Statistics Theory
Bayesian imaging using Plug & Play priors: when Langevin meets Tweedie
Publié le - SIAM Journal on Imaging Sciences
Since the seminal work of Venkatakrishnan et al. [82] in 2013, Plug & Play (PnP) methods have become ubiquitous in Bayesian imaging. These methods derive estimators for inverse problems in imaging by combining an explicit likelihood function with a prior that is implicitly defined by an image denoising algorithm. In the case of optimisation schemes, some recent works guarantee the convergence to a fixed point, albeit not necessarily a maximum- a-posteriori Bayesian estimate. In the case of Monte Carlo sampling schemes for general Bayesian computation, to the best of our knowledge there is no known proof of convergence.
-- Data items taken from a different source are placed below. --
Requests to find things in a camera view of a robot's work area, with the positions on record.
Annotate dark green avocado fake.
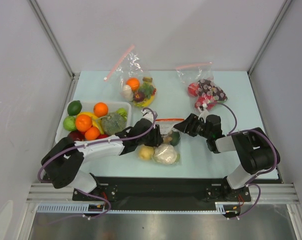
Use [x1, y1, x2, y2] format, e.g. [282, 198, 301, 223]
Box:
[169, 131, 181, 147]

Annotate white cauliflower fake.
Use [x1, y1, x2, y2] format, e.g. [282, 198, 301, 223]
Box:
[153, 144, 180, 165]

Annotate zip bag orange seal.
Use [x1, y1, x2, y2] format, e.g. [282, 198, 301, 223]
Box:
[138, 118, 184, 165]

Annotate brown longan bunch fake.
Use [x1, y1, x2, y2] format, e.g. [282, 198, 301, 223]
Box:
[163, 135, 173, 144]

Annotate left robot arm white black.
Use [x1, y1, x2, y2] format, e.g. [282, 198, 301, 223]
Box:
[38, 107, 163, 200]

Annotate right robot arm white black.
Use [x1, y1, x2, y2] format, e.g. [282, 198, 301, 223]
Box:
[173, 113, 281, 201]

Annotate zip bag with red toys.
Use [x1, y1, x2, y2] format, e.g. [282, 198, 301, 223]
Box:
[175, 62, 228, 112]

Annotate banana in bag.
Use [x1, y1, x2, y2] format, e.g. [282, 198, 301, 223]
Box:
[132, 82, 157, 108]

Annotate green melon fake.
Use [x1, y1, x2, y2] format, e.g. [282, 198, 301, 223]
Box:
[100, 112, 127, 136]

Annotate zip bag with mixed fruit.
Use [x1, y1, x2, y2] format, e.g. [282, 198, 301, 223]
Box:
[104, 45, 156, 106]

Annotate orange in bag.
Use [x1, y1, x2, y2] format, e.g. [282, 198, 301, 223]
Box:
[126, 77, 140, 92]

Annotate orange fake back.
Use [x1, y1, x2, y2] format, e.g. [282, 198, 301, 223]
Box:
[93, 102, 109, 118]

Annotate orange fake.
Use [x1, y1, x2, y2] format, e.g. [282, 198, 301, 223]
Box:
[75, 114, 92, 132]
[93, 102, 109, 118]

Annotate orange fake front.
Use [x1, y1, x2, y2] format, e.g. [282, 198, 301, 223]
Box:
[75, 114, 92, 132]

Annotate red apple fake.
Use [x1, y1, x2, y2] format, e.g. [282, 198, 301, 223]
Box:
[67, 130, 86, 142]

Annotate dark green lime fake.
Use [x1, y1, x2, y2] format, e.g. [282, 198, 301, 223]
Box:
[67, 100, 83, 116]

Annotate light green guava fake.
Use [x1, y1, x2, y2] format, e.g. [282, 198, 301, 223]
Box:
[63, 116, 77, 132]

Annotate yellow banana in basket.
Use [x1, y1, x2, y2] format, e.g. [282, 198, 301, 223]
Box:
[77, 111, 104, 135]

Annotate white plastic basket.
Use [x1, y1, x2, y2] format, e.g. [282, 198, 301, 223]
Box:
[55, 101, 132, 144]

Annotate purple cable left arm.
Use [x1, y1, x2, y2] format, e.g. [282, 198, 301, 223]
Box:
[37, 107, 159, 221]

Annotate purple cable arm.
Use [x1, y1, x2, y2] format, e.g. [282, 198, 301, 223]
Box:
[37, 107, 159, 221]
[215, 102, 282, 221]

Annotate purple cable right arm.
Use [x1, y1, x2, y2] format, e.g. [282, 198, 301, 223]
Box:
[215, 102, 282, 221]

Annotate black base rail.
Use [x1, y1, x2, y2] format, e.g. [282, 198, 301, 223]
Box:
[72, 176, 283, 212]

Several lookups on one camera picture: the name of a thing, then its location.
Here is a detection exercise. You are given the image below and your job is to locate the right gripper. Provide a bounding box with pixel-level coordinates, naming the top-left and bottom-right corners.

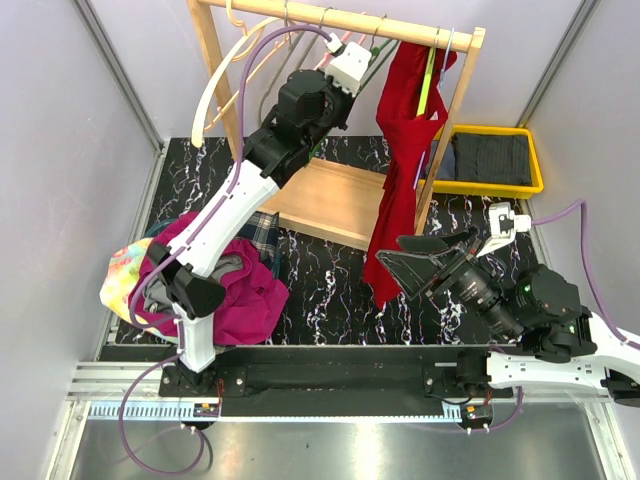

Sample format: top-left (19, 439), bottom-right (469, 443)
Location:
top-left (372, 223), bottom-right (521, 340)

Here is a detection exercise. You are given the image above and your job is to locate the green hanger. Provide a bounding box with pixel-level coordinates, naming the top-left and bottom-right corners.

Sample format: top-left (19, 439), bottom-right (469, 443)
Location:
top-left (304, 39), bottom-right (399, 164)

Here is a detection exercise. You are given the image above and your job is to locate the pink hanger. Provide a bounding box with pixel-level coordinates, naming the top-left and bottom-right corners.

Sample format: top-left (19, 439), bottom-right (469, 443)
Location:
top-left (312, 9), bottom-right (381, 71)

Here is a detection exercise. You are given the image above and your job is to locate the grey hanger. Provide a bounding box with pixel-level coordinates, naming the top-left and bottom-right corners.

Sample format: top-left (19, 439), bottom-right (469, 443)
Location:
top-left (256, 31), bottom-right (316, 124)

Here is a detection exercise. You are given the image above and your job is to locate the navy plaid skirt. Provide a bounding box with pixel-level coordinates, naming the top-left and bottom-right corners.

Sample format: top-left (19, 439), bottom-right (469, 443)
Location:
top-left (238, 211), bottom-right (281, 278)

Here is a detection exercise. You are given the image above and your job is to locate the magenta skirt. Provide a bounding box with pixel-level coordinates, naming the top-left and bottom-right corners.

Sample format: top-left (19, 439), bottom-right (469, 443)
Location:
top-left (135, 212), bottom-right (289, 347)

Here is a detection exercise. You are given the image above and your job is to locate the grey garment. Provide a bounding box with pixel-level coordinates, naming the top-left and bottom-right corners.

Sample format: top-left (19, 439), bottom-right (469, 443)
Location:
top-left (137, 254), bottom-right (244, 318)

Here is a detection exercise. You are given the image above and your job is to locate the floral pastel garment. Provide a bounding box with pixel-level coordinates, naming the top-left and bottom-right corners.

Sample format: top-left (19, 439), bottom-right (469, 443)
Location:
top-left (99, 238), bottom-right (152, 324)

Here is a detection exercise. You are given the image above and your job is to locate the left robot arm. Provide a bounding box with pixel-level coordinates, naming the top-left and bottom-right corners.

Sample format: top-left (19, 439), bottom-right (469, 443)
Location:
top-left (148, 67), bottom-right (362, 396)

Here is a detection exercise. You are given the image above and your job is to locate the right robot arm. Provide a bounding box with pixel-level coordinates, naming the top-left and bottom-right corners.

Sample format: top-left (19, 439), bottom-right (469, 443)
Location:
top-left (376, 228), bottom-right (639, 407)

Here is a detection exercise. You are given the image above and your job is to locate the red skirt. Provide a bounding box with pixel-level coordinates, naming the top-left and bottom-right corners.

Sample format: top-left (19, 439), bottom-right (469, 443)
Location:
top-left (363, 42), bottom-right (457, 309)

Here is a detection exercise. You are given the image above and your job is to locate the yellow-green hanger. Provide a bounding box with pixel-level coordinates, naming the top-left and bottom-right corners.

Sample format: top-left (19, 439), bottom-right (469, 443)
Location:
top-left (416, 47), bottom-right (436, 116)

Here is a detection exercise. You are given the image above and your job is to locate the yellow plastic bin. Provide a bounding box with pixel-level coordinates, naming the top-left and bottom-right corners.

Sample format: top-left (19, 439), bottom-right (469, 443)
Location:
top-left (434, 124), bottom-right (544, 199)

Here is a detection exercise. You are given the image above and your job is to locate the blue-grey folded cloth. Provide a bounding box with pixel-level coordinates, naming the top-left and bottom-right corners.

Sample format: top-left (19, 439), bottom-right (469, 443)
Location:
top-left (425, 141), bottom-right (456, 181)

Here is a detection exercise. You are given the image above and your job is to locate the wooden clothes rack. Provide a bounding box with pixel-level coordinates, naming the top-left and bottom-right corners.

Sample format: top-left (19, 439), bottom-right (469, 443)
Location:
top-left (188, 1), bottom-right (486, 250)

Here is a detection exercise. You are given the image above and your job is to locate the dark striped folded cloth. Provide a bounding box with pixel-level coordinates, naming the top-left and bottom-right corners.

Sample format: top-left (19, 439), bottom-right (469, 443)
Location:
top-left (451, 133), bottom-right (532, 186)

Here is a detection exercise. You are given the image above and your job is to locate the teal transparent basin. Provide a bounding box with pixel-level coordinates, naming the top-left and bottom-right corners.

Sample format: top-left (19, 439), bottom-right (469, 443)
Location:
top-left (144, 219), bottom-right (173, 238)

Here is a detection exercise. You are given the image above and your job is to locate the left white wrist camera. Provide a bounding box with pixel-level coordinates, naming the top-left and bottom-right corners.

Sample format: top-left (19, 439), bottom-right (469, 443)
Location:
top-left (324, 33), bottom-right (372, 97)

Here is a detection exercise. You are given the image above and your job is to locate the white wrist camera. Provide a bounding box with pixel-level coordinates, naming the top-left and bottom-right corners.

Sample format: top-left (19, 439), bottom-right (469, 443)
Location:
top-left (324, 33), bottom-right (372, 97)
top-left (476, 202), bottom-right (532, 258)

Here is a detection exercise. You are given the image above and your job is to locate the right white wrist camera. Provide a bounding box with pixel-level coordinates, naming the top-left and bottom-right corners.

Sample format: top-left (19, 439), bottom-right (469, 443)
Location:
top-left (476, 202), bottom-right (532, 258)

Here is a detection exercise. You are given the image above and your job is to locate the light blue wire hanger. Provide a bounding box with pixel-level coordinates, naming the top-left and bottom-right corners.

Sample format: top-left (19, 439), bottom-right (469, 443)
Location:
top-left (412, 25), bottom-right (457, 191)

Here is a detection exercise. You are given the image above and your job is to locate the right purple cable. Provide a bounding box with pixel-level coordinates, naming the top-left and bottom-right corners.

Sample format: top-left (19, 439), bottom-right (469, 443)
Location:
top-left (529, 198), bottom-right (640, 351)

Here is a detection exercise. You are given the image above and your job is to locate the purple cable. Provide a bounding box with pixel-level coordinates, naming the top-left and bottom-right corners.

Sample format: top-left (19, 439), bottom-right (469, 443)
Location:
top-left (529, 198), bottom-right (640, 351)
top-left (117, 24), bottom-right (334, 474)

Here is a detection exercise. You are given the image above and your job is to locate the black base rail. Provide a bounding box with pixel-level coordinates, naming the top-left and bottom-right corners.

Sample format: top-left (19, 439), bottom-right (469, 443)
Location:
top-left (159, 346), bottom-right (489, 422)

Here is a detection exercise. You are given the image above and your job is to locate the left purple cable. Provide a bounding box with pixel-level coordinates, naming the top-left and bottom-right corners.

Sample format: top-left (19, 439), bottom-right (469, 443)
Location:
top-left (117, 24), bottom-right (334, 474)
Algorithm convergence issues aside, there are important open questions regarding whether the underlying Bayesian models and estimators are well defined, well-posed, and have the basic regularity properties required to support efficient Bayesian computation schemes. This paper develops theory for Bayesian analysis and computation with PnP priors. We introduce PnP-ULA (Plug & Play Unadjusted Langevin Algorithm) for Monte Carlo sampling and minimum mean squared error estimation. Using recent results on the quantitative convergence of Markov chains, we establish detailed convergence guarantees for this algorithm under realistic assumptions on the denoising operators used, with special attention to denoisers based on deep neural networks. We also show that these algorithms approximately target a decision-theoretically optimal Bayesian model that is well-posed and meaningful from a frequentist viewpoint. PnP-ULA is demonstrated on several canonical problems such as image deblurring and inpainting, where it is used for point estimation as well as for uncertainty visualisation and quantification.